> **What to work on**
Your response should be a copy of each line in the listing below that includes the word "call".

> **Dataset content**
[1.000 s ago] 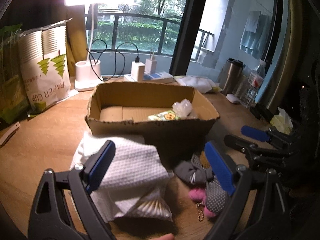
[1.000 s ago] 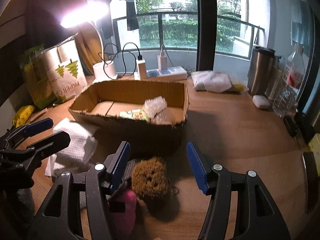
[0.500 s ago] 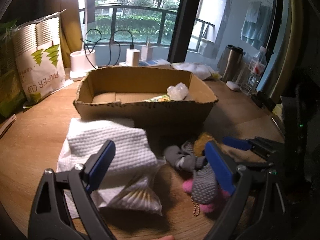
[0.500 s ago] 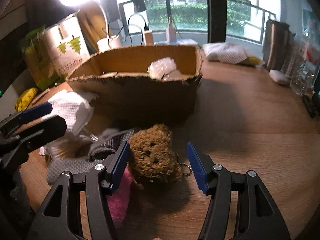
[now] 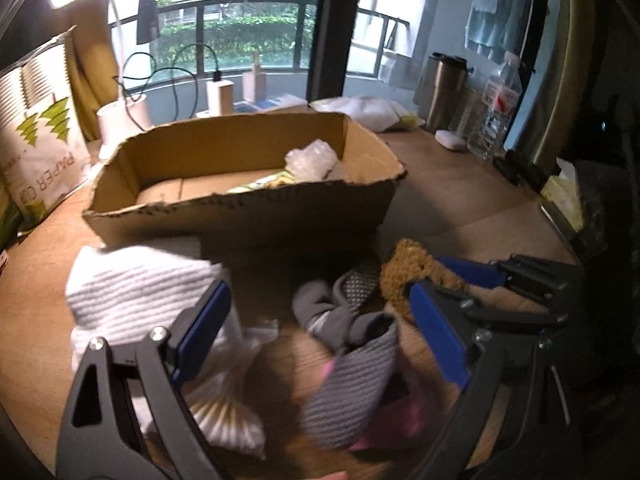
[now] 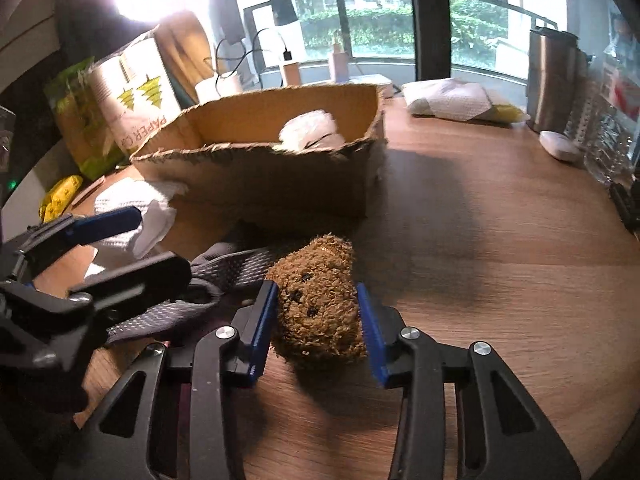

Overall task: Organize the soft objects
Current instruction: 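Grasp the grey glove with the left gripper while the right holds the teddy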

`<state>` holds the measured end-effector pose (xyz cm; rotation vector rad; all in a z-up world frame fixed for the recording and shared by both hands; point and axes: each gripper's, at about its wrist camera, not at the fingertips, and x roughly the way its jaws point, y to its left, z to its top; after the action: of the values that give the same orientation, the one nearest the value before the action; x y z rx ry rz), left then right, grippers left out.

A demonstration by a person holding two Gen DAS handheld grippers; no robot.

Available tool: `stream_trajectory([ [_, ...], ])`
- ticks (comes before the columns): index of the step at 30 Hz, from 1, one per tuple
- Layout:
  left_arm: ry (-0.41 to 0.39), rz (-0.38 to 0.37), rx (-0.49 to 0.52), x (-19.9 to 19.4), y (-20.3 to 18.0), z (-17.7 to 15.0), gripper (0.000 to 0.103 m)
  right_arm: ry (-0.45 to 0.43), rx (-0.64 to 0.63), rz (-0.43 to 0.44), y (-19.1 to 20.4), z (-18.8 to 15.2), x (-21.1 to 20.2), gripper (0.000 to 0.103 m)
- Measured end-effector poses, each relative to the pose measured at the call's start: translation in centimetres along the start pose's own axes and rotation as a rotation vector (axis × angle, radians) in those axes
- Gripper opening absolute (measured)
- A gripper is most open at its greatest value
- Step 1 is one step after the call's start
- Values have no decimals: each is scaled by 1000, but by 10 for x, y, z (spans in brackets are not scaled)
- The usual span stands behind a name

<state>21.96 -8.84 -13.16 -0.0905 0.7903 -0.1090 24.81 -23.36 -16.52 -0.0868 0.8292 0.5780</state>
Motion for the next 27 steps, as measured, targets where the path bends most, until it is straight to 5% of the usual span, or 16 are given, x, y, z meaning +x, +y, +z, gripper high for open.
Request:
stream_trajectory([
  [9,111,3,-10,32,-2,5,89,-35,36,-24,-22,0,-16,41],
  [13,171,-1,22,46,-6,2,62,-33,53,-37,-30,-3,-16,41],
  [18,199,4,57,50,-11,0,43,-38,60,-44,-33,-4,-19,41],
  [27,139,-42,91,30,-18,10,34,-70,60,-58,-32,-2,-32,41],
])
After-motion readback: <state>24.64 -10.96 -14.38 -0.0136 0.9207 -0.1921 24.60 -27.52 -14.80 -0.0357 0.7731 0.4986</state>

> **Result below**
- Measured end-effector poses, each relative to the pose measured at the call's start: translation in centimetres along the start pose's own axes and rotation as a rotation vector (axis × angle, radians) in those axes
- Step 1 is one step after the call's start

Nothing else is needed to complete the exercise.